LOL, they posted his promotion to Admin before e said he would do it! 

That is strange.:huh:


----------



## susieneddy (Sep 2, 2011)

Shrek said:


> I cannot serve in that capacity and declined the position in reply 1081.
> 
> I function better at board mod level.





Terri said:


> LOL, they posted his promotion to Admin before e said he would do it!
> 
> That is strange.:huh:


there is a lot of misinformation about that along with the other things that are going on. It changes daily


----------



## Terri (May 10, 2002)

They intend to add some forums.
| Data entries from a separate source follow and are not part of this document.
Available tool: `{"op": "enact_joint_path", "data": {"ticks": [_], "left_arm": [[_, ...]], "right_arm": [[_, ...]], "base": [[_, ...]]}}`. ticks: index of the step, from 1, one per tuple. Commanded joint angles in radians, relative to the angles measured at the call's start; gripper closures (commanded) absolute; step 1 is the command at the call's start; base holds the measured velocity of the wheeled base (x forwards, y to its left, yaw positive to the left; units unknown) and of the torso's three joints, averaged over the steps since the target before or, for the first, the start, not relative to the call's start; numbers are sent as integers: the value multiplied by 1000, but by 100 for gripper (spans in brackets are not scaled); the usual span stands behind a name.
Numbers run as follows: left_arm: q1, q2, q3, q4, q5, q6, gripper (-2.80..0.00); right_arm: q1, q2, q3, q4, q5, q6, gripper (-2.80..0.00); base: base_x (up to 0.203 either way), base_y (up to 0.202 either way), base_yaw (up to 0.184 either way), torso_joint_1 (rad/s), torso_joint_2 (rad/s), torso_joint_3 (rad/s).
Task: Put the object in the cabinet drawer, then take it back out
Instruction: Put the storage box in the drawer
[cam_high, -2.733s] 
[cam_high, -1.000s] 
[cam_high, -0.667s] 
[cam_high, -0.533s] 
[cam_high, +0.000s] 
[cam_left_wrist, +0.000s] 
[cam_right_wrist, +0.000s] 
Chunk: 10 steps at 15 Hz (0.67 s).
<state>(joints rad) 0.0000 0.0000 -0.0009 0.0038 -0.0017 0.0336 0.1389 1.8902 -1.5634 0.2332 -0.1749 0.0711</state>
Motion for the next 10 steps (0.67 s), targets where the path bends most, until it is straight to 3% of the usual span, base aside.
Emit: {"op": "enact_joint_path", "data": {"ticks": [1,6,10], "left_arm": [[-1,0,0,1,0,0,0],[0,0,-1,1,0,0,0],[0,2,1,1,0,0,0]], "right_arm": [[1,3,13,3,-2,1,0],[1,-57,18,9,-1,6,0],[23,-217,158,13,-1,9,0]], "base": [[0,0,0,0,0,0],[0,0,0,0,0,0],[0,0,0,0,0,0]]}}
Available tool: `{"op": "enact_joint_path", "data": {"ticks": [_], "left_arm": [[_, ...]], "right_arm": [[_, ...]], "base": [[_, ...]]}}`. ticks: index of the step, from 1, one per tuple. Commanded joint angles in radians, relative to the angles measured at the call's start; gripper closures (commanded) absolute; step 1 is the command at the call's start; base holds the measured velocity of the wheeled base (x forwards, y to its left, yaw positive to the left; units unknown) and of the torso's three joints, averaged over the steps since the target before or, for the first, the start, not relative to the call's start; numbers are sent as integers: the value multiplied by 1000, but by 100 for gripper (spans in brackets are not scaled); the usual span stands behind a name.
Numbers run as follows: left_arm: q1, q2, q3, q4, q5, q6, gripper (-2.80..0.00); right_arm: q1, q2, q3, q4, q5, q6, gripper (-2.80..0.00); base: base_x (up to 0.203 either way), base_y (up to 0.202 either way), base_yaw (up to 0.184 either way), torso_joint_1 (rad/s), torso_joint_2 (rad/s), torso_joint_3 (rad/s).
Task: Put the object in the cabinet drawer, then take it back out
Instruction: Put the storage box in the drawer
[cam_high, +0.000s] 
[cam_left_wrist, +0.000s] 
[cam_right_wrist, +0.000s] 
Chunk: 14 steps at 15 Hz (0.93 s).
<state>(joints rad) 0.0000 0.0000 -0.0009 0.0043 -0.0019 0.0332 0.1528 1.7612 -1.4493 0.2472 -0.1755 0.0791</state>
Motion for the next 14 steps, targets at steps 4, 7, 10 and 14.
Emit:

I rather like the idea of having a Permaculture forum!


----------



## Terri (May 10, 2002)

Ah.

The Permaculture forum is a sub-forum of gardening, and it was added several months ago!

My bad!:ashamed:


----------



## Terri (May 10, 2002)

As I am sure most of us have already heard, Melissa has decided to leave. :sob:


----------



## Belfrybat (Feb 21, 2003)

Melissa is stepping down as moderator but stated later in her thread she was staying on as a member and would probably post in a few forums. She has revamped the back-up board on Pro-Boards into a full-fledged homesteading board. Right now several are still complaining about what is going on here, but hopefully that will die down quickly. I'd hate for it to develop the same character as Willow's and Numb's board where HT is often a discussion topic.


----------